The story meanders seemingly without much organization; Shopsin often tricks you into thinking a story has reached a dead end, only to revive it a chapter or two later, randomly (or not). As I read I wondered if the memoir’s unconventional structure was an enactment of the arbitrariness that Shopsin has taken to heart. As if to show by example that all attempts at order and logical sequencing in life are foolish, or something. Actually, Shopsin reveals at the end of the memoir that “arbitrary stupid goal” is not about abandoning a sense of order but constructing it when it seems to be absent. ASG is her father’s way of keeping life interesting when there doesn’t seem to be a point to it at all. Through Tamara’s storytelling, the Shopsins are inviting us to make up a quest, whether or not it is socially valuable or advisable, and then pursue it. Because why not?

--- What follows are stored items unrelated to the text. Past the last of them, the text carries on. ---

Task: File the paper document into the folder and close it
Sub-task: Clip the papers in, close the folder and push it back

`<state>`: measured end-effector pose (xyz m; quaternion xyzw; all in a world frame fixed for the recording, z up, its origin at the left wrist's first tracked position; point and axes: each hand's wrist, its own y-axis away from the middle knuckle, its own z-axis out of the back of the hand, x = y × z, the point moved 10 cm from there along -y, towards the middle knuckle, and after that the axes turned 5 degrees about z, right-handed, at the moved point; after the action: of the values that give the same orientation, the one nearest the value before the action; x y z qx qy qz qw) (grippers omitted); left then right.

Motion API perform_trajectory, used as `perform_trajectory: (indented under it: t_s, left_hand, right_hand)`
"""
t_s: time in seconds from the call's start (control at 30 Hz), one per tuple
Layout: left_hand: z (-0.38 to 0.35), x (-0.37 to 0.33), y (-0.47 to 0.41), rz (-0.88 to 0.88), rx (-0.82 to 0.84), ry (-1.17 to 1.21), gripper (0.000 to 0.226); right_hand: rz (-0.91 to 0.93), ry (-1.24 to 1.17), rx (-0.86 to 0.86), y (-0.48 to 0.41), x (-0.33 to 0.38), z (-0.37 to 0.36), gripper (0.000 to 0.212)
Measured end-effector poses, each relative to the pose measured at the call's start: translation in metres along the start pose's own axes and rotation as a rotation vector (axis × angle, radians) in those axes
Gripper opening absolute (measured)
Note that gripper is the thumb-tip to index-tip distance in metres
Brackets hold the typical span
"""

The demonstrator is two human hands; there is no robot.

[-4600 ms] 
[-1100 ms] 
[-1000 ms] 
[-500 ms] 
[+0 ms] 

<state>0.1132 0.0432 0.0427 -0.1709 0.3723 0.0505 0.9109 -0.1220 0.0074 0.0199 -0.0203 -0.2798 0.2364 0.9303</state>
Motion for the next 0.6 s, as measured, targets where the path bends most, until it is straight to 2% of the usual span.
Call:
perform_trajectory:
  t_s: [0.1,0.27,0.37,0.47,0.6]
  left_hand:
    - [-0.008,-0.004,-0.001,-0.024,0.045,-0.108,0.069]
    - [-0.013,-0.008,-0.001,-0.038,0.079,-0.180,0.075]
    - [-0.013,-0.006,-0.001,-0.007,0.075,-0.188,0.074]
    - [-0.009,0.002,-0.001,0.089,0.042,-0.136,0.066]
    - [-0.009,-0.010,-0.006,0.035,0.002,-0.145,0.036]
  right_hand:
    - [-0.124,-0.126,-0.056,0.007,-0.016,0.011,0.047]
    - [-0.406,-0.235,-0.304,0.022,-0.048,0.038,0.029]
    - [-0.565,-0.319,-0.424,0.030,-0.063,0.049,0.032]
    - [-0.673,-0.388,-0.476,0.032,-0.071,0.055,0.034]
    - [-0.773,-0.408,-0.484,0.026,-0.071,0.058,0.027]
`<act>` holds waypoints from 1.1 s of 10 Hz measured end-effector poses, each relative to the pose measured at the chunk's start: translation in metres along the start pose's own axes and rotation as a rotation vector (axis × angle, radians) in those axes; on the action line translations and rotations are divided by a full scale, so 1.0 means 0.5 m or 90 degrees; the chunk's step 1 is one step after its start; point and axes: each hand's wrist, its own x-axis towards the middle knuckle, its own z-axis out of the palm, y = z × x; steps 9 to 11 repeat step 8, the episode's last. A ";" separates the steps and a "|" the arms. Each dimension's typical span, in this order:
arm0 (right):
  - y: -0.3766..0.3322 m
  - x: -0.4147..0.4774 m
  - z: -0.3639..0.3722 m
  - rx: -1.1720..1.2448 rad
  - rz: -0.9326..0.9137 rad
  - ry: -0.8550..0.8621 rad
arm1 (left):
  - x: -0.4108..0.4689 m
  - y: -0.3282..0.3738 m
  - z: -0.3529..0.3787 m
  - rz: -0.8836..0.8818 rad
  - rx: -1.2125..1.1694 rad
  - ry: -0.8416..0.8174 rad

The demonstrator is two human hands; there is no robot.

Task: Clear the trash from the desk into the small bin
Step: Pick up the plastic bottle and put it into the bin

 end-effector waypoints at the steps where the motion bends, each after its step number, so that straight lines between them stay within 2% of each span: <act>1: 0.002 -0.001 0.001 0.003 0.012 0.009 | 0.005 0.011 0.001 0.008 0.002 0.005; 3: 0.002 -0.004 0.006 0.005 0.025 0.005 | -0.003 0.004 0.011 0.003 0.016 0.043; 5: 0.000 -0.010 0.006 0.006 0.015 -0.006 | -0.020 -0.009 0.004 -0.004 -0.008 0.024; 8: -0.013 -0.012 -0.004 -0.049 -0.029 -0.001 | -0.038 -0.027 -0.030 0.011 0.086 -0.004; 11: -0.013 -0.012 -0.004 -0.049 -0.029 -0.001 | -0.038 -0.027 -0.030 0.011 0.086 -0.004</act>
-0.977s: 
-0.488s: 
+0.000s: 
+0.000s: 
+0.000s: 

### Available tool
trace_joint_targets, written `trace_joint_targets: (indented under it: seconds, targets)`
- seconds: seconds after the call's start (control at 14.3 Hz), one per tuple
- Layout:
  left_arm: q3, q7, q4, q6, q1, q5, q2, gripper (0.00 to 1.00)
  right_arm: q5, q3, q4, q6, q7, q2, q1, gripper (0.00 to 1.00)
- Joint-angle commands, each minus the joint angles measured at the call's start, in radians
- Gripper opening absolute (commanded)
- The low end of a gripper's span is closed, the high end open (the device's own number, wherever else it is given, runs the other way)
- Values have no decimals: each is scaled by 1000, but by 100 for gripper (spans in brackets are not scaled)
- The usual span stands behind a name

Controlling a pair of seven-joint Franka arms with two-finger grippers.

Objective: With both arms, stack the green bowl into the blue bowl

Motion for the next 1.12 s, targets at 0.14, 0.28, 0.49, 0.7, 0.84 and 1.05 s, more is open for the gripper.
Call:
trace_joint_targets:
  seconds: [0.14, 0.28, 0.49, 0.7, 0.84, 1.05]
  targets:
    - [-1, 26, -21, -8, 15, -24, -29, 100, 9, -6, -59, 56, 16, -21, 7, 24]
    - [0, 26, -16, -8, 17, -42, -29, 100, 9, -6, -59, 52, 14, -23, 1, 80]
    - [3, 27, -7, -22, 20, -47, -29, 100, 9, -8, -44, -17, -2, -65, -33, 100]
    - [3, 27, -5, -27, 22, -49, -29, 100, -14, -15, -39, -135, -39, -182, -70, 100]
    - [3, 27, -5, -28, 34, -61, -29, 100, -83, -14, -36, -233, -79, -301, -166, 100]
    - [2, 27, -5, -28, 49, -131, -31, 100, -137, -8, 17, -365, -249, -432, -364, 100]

One could read my synthesis of this philosophy as a kind of inane and privileged way of going about one’s life. But I don’t think Shopsin is asking us to organize our whole lives this way. (If she was, she probably wouldn’t have spent so long toiling behind her parents’ grill.) Rather, she is reminding us to do things for the company or the process sometimes—the outcome is less important. And because many of our society’s supposedly desirable outcomes are terribly empty anyway, in the end.